II. Investment Thesis:
East West presents an opportunity to invest in a stable, profitable business, which in its own right, would merit a safe place to invest capital. Complex accounting due to a successful FDIC assisted transaction to acquire their largest competitor in 2009, United Commercial Bank, (UCBH, written up as a short on the VIC in 2007), muddies the annual financial results, but contributes hugely to cash flows in the near term, providing an arsenal of cash to increase cash dividends and repurchase shares. In addition, EWBC’s, near dominant market share in an industry that services an extremely fast growing segment of the US population provides enormous tailwinds for a company trading at a fairly pedestrian, 11.3x earnings.
III. FDIC Assisted Acquisition of UCBH Explained:
On November 6, 2009, EWBC “purchased” most of the assets and assumed most of the liabilities of the former United Commercial Bank, its largest competitor at the time. The acquisition included 63 U.S. branches, as well as a Shanghai branch and a Hong Kong branch. I put the word purchased in quotes, because in actuality, the FDIC paid EWBC to take on UCBH’s assets and liabilities.
FDIC assisted transactions can be complicated, but in simplified form, the FDIC runs an auction for the failed bank. Buyers submit bids, and the bids in the case of UCBH, were based on what is the lowest price at which the FDIC can pay a buyer to take on the assets and liabilities of the failed bank. In this transaction, the FDIC made a $172 million cash payment to EWBC at closing and EWBC assumed the vast majority of UCBH’s deposits, doubling its deposit base. In addition, EWBC took on the vast majority of UCBH’s assets at a significant discount. Given the short amount of time and limited information EWBC had to conduct due diligence, the FDIC guaranteed 80% of the losses up to $2.05B and 95% of any losses in excess of the $2.05B on the loan portfolio, the so called “shared-loss agreement.” The shared-loss agreement for the commercial and single family residential mortgage loans is in effect for 5 years and 10 years, respectively.
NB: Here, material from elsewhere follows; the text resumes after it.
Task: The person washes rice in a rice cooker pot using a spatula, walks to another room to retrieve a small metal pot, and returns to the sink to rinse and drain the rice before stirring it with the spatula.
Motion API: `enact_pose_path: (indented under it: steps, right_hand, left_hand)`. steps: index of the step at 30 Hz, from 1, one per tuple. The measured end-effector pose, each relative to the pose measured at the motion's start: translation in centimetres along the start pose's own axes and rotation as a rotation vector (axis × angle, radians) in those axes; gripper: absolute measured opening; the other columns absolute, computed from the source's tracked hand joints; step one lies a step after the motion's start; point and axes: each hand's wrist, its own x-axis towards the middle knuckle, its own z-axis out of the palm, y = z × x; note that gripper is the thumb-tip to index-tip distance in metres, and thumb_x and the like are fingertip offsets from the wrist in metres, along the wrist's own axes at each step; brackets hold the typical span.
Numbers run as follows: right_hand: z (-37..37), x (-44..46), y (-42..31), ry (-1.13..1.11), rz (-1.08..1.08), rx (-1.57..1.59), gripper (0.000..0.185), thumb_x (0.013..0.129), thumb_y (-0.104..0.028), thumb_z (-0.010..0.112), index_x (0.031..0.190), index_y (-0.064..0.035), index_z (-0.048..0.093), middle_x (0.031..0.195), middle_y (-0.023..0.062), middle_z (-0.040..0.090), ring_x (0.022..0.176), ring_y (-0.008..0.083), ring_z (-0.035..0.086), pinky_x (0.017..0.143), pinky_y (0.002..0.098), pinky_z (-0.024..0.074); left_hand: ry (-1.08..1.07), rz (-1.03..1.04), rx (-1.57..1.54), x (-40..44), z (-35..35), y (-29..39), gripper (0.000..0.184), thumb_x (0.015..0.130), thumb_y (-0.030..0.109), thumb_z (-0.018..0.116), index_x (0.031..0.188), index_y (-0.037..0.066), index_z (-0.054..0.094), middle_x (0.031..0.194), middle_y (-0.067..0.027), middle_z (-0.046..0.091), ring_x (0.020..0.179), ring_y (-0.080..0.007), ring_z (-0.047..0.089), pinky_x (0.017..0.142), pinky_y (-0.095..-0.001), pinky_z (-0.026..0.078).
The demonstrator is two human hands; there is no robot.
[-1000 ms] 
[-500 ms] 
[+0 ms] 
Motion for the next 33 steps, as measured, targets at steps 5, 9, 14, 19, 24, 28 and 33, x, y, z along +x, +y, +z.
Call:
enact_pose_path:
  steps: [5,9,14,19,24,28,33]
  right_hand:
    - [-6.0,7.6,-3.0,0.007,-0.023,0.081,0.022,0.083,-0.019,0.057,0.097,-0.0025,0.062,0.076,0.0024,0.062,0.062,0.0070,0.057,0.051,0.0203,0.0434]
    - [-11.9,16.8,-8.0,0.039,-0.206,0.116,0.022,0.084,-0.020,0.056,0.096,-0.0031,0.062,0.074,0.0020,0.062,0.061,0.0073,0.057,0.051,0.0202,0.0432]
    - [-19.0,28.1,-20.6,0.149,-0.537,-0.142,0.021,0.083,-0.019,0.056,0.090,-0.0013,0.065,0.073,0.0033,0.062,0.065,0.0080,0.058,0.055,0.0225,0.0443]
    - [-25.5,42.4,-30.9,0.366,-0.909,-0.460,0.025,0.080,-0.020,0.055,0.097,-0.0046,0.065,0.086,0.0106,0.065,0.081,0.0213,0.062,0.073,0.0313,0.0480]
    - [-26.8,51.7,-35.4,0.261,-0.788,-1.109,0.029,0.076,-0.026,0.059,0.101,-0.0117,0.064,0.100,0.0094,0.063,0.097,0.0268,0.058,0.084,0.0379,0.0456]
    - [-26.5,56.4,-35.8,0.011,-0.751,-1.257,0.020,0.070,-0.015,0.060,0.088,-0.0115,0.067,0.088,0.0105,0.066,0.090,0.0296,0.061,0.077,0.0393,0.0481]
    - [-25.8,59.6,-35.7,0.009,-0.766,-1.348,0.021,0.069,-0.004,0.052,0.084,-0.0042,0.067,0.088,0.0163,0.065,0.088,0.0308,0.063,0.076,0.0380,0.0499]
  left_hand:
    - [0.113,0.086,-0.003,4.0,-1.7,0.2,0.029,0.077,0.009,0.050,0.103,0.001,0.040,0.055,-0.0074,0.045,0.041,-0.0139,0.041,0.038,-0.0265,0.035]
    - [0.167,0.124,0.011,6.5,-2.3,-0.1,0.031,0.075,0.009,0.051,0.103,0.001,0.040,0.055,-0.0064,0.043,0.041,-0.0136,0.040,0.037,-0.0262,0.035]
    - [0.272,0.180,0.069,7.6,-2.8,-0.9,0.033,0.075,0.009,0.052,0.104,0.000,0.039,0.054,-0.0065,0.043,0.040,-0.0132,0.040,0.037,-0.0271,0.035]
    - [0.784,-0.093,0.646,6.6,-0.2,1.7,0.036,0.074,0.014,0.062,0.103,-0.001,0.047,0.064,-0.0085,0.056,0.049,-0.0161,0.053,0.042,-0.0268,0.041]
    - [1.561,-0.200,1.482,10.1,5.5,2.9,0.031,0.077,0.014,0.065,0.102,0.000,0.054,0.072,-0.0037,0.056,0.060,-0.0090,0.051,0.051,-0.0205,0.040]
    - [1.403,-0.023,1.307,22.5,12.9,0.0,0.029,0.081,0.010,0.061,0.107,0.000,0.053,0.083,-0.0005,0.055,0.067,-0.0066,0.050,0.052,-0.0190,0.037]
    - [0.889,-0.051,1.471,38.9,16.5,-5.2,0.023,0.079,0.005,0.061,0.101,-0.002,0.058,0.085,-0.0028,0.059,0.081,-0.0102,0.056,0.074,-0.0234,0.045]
Accounting for books of credit impaired loans falls under ASC 310-30. In practice you separate out all the loans into pools of similar loans and account for each pool separately. EWBC counts 52 separate pools for UCBH’s portfolio. In describing and trying to understand how the accounting works, it’s useful to think of them as one pool of loans. Here are the steps to understanding the accounting:
1. Calculate the total undiscounted contractual principal and interest payments over the life of the loans. Calculate the now total expected undiscounted principal and interest payments over the life of the loans. Determine what the fair value of the loan portfolio is today.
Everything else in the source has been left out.